Slimstalk spiderling
- Conservation status: Secure (NatureServe)

Scientific classification
- Kingdom: Plantae
- Clade: Tracheophytes
- Clade: Angiosperms
- Clade: Eudicots
- Order: Caryophyllales
- Family: Nyctaginaceae
- Genus: Boerhavia
- Species: B. gracillima
- Binomial name: Boerhavia gracillima Heimerl
- Synonyms: Boerhavia gracillima subsp. decalvata Heimerl ex Standl.; Boerhavia organensis Standl.;

= Boerhavia gracillima =

- Genus: Boerhavia
- Species: gracillima
- Authority: Heimerl
- Conservation status: G5
- Synonyms: Boerhavia gracillima subsp. decalvata Heimerl ex Standl., Boerhavia organensis Standl.

Species of flowering plant

Boerhavia gracillima, the slimstalk spiderling, is a plant species native to Arizona, New Mexico, Texas and Mexico. It prefers dry, rocky areas such as grasslands, desert scrub, roadsides and pinyon-juniper woodlands.
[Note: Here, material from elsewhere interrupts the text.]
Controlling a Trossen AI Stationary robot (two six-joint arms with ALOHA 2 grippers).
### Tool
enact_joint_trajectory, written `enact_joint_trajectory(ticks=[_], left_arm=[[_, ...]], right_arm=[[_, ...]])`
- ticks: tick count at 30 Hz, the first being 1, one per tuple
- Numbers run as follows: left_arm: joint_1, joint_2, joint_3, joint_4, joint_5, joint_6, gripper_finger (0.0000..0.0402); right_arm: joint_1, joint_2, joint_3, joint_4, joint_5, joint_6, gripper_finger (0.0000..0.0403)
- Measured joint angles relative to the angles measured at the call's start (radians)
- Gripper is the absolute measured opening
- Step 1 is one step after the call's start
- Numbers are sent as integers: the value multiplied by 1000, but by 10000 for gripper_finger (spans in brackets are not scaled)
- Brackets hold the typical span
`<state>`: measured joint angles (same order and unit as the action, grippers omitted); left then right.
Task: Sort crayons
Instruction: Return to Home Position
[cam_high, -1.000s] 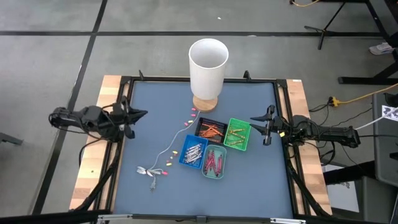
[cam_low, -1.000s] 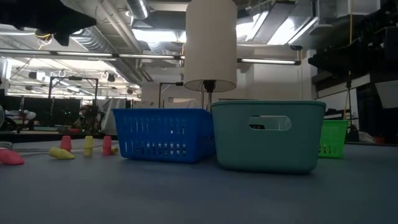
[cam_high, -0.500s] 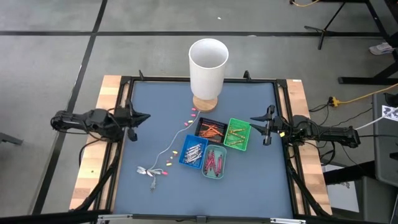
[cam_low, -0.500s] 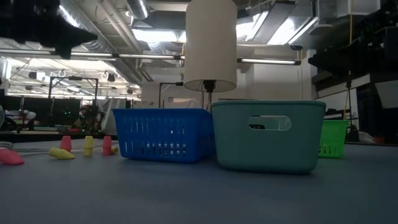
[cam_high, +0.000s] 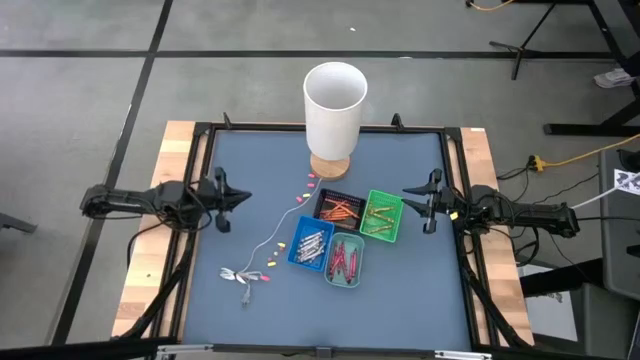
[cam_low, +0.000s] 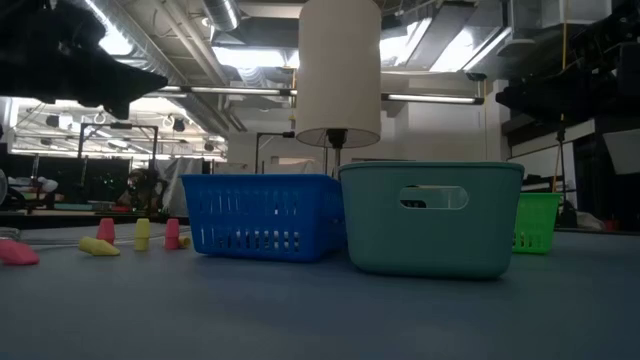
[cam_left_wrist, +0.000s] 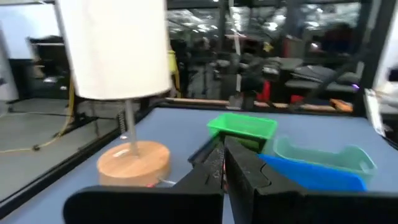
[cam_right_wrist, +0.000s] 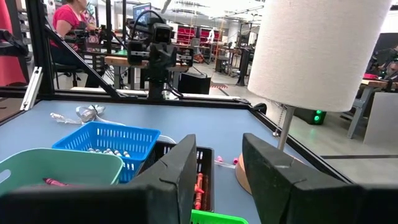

Boerhavia gracillima is a perennial herb, often woody at the base. Stems are trailing to erect, with many branches. Leaves are mostly on the lower half of the plant, getting smaller further up. Flowers are red, clustered in the axils of the leaves or at the tips of the stems, each flower up to 4.5 mm (0.2 inches) long.